**INSTRUCTIONS TO FOLLOW:**
Repeat precisely the span of lines below that opens with the line containing "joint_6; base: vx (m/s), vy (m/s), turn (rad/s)" and closes with the line containing "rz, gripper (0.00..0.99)", both included.

Collection entries

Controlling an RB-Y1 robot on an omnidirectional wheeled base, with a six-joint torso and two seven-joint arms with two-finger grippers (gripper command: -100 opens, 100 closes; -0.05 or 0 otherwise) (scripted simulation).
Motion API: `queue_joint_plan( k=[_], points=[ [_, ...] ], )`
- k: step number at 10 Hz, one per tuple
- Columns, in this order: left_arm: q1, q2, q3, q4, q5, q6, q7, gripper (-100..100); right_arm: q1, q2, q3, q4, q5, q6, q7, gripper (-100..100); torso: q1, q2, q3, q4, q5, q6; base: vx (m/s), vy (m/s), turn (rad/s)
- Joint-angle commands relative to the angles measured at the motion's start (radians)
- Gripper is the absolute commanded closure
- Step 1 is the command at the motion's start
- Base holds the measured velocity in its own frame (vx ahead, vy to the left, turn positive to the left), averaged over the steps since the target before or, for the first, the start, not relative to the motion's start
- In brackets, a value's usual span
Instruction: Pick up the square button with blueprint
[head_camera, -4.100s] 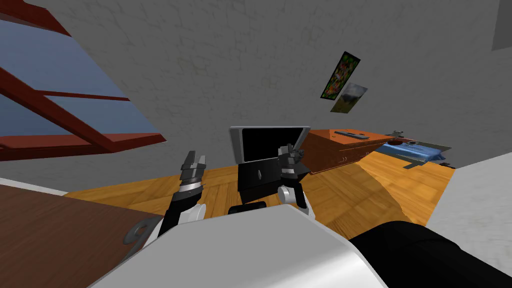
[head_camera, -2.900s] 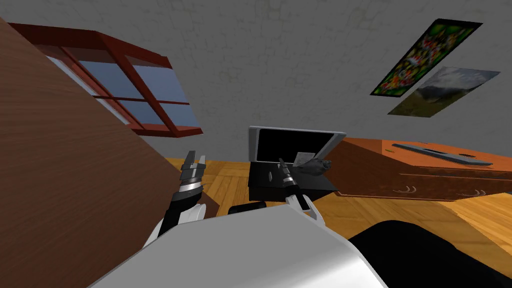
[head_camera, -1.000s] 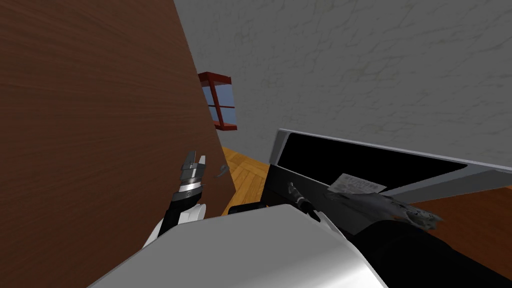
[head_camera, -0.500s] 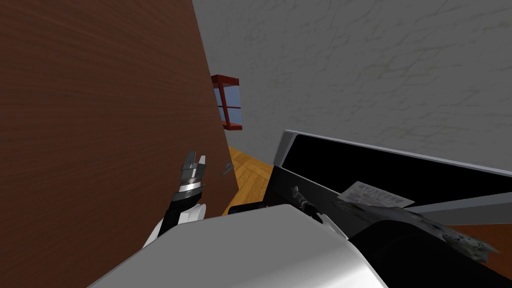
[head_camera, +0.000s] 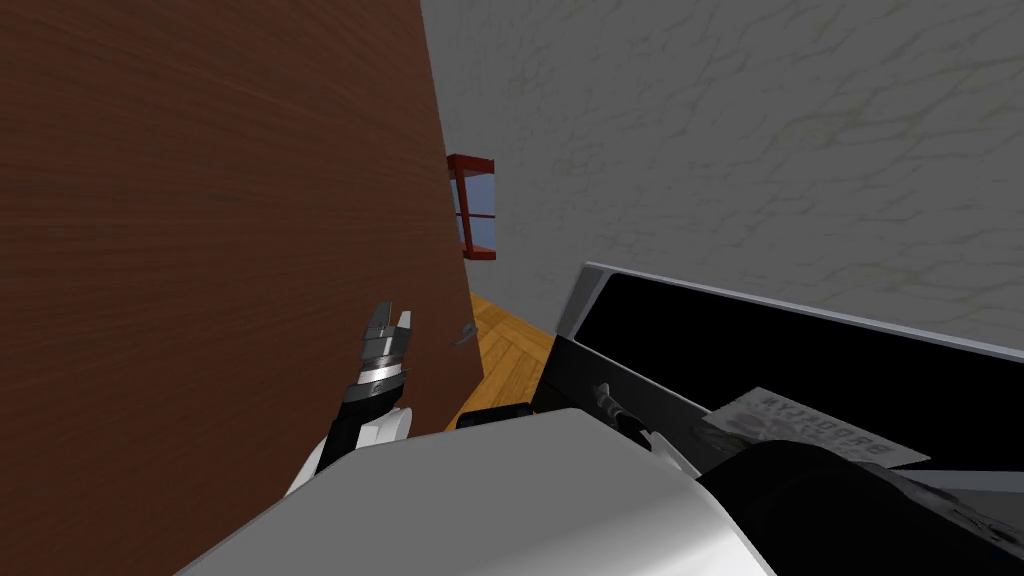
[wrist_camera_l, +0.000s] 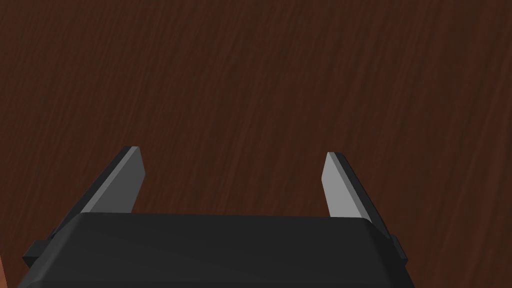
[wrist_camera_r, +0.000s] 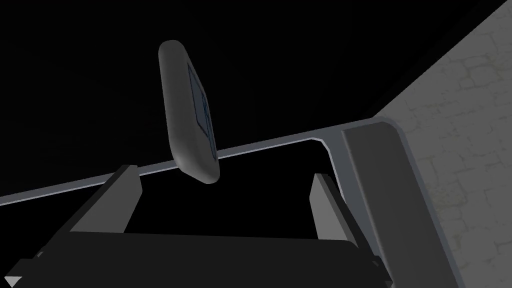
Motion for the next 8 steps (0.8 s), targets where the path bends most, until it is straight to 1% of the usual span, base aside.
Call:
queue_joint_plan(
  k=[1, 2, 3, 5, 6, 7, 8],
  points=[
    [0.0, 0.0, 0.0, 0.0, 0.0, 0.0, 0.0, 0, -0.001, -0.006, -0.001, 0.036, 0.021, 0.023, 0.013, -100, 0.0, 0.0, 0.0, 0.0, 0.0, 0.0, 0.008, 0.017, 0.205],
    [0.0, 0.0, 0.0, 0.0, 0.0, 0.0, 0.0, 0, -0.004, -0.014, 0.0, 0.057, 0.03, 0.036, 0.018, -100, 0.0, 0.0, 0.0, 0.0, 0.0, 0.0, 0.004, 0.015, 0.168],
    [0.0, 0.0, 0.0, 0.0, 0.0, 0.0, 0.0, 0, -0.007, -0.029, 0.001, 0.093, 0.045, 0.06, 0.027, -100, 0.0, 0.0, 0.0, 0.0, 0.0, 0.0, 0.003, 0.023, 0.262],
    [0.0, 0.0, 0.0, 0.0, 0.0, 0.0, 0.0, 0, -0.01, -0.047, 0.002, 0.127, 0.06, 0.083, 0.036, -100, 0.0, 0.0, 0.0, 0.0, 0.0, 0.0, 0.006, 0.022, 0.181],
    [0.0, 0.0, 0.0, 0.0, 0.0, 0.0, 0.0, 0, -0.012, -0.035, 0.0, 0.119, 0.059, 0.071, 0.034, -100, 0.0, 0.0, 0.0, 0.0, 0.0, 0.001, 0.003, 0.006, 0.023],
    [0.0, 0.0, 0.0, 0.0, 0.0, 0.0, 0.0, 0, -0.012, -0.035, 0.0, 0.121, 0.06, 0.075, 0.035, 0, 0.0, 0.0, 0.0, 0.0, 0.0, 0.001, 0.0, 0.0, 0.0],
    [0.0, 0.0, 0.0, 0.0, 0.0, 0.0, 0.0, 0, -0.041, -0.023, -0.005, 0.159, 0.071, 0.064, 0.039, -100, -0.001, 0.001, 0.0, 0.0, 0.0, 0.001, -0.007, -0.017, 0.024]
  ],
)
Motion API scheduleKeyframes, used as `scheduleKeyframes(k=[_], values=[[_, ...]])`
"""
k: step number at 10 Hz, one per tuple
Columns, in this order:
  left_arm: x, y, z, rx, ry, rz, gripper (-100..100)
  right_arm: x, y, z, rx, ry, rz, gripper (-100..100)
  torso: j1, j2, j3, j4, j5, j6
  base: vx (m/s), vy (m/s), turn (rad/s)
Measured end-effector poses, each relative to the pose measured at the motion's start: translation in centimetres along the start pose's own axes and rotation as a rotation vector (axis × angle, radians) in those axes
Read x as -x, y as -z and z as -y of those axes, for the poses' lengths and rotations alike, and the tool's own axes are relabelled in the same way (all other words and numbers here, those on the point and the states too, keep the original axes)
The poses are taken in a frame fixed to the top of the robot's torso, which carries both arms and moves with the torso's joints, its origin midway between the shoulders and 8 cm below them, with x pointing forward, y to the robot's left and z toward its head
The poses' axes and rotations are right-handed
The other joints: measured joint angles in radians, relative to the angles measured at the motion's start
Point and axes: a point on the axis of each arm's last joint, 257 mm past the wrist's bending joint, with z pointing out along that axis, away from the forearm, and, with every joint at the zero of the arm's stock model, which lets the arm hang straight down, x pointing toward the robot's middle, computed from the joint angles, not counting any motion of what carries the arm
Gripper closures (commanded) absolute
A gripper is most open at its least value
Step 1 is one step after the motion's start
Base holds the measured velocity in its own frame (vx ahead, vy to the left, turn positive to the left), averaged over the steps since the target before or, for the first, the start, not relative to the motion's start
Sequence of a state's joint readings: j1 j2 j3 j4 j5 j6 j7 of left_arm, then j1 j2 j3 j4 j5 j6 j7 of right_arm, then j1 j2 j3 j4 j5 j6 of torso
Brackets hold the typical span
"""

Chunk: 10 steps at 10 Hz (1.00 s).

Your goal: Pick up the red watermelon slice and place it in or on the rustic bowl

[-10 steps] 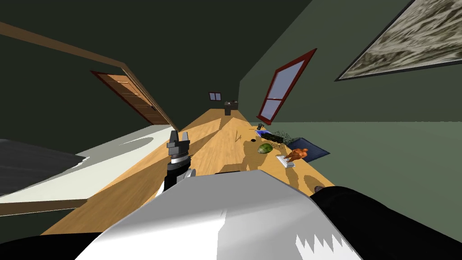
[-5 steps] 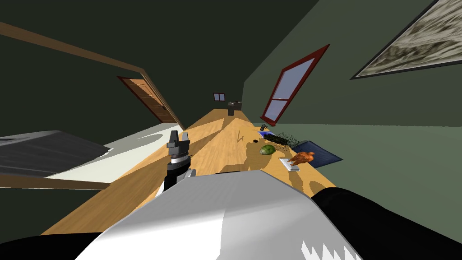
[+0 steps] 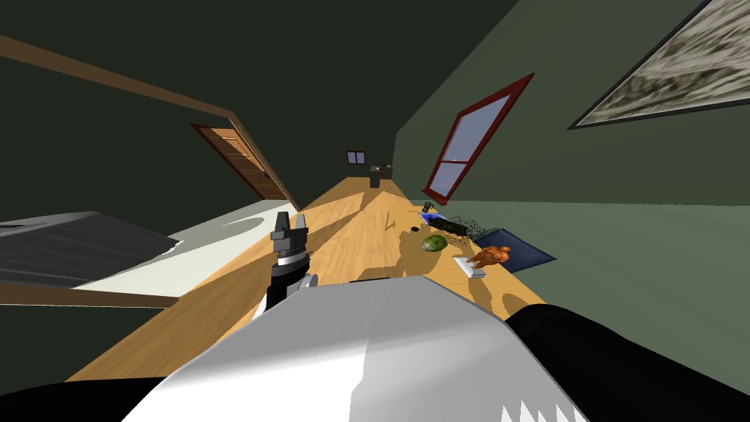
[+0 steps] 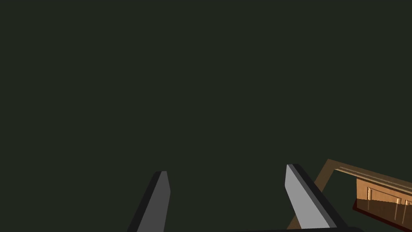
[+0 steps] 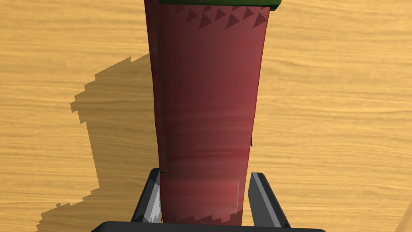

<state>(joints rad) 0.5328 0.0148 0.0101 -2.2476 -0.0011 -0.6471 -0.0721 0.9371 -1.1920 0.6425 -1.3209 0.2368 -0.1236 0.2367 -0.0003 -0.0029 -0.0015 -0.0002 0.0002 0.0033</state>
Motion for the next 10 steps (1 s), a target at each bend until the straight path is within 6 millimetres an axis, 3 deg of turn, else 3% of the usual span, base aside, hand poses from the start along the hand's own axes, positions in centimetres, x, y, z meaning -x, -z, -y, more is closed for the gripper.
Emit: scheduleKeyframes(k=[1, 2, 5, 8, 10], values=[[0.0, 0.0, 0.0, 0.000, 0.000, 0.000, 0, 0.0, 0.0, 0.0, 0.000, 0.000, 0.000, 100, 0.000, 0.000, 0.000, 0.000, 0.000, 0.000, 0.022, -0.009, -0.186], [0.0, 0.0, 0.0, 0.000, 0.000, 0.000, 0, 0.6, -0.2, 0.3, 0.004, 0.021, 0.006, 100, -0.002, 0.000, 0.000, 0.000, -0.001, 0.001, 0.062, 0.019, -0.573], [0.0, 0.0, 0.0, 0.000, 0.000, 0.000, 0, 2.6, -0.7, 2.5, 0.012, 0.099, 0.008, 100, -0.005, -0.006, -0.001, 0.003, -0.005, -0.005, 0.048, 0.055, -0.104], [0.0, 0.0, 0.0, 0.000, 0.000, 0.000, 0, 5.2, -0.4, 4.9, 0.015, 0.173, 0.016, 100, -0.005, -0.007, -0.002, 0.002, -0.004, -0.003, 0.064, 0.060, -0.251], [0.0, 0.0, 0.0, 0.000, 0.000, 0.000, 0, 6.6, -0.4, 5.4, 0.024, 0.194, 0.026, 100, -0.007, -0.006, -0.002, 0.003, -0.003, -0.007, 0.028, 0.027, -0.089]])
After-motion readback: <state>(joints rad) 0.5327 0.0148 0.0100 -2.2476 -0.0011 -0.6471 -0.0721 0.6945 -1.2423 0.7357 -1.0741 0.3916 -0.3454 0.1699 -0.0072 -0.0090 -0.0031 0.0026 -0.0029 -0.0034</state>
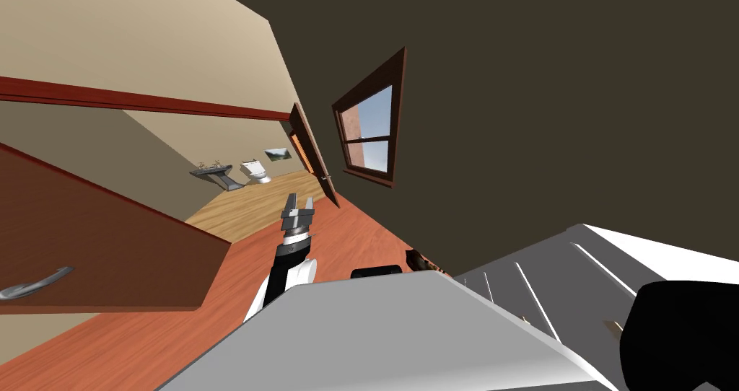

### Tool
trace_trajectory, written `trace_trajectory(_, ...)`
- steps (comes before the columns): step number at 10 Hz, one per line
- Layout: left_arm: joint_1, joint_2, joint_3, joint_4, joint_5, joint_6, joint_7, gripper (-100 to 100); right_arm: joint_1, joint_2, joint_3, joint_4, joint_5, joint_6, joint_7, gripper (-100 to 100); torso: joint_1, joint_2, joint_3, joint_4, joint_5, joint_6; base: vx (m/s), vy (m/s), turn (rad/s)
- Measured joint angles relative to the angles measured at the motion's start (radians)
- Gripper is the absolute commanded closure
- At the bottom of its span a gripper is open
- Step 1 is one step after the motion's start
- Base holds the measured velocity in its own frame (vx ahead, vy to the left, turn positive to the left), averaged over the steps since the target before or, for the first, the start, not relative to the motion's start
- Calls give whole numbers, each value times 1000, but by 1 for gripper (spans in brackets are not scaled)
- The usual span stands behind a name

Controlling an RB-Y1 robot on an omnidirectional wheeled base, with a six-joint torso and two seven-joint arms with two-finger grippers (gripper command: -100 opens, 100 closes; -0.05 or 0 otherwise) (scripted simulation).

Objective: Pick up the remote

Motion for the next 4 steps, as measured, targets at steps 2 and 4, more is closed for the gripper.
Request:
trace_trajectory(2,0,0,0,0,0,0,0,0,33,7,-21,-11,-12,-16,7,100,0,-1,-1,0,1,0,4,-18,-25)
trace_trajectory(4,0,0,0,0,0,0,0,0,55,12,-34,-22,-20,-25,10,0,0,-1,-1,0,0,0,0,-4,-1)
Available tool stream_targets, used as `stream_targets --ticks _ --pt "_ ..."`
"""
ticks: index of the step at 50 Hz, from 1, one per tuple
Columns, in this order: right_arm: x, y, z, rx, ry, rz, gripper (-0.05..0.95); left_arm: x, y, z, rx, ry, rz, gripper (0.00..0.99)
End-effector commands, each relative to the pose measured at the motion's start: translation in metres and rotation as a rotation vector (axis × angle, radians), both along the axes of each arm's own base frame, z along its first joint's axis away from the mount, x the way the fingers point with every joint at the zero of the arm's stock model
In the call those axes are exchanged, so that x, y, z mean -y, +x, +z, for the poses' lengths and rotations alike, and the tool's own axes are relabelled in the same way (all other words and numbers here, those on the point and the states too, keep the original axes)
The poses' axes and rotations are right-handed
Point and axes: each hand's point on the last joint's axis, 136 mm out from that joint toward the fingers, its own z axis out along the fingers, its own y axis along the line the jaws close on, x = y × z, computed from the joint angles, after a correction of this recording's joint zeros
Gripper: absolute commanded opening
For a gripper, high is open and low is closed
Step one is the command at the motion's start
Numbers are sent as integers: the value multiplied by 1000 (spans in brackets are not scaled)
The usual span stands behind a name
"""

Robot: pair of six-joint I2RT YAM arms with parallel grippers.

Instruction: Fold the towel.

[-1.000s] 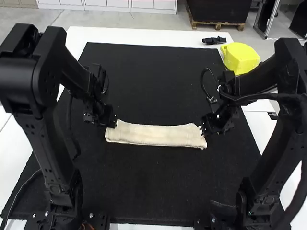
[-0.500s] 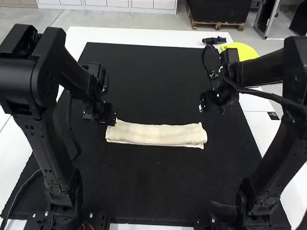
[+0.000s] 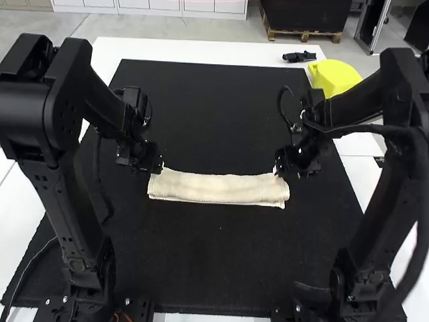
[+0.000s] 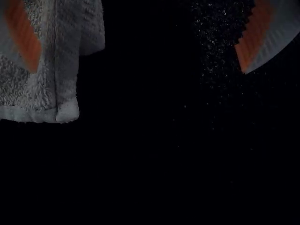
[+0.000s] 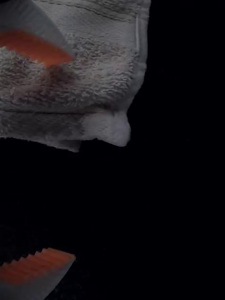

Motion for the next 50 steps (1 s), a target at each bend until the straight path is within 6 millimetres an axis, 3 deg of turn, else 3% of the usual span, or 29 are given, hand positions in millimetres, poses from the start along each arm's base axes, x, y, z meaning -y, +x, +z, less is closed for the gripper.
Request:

**WORKED SOLUTION:**
- Layout: left_arm: joint_1, joint_2, joint_3, joint_4, joint_5, joint_6, joint_7, gripper (-100 to 100); right_arm: joint_1, joint_2, joint_3, joint_4, joint_5, joint_6, joint_7, gripper (-100 to 100); torso: joint_1, joint_2, joint_3, joint_4, joint_5, joint_6; base: vx (m/s), vy (m/s), turn (rad/s)
- Measured joint angles relative to the angles measured at the motion's start (radians)
- Gripper is the absolute commanded closure
- At the bottom of its span a gripper is open
- Step 1 is one step after the motion's start
- Base holds the measured velocity in its own frame (vx ahead, vy to the left, turn positive to the left), averaged over the steps since the target before or, for the first, the start, not relative to the motion's start
- Calls give whole numbers, each value times 1000, but by 1 for gripper (spans in brackets are not scaled)
- The usual span stands behind a name

Controlling an RB-Y1 robot on an omnidirectional wheeled base, with a six-joint torso and two seven-joint arms with two-finger grippers (gripper command: -100 opens, 100 closes; -0.05 or 0 otherwise) (scripted simulation).

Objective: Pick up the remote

Motion for the next 4 steps, as measured, targets at steps 2 and 4, more is closed for the gripper.
Request:
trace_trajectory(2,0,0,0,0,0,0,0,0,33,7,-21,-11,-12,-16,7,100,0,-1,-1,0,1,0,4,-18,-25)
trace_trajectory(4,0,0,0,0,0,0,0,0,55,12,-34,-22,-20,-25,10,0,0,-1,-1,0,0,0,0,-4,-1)
Available tool stream_targets, used as `stream_targets --ticks _ --pt "_ ..."`
"""
ticks: index of the step at 50 Hz, from 1, one per tuple
Columns, in this order: right_arm: x, y, z, rx, ry, rz, gripper (-0.05..0.95); left_arm: x, y, z, rx, ry, rz, gripper (0.00..0.99)

The work on the exercise is done.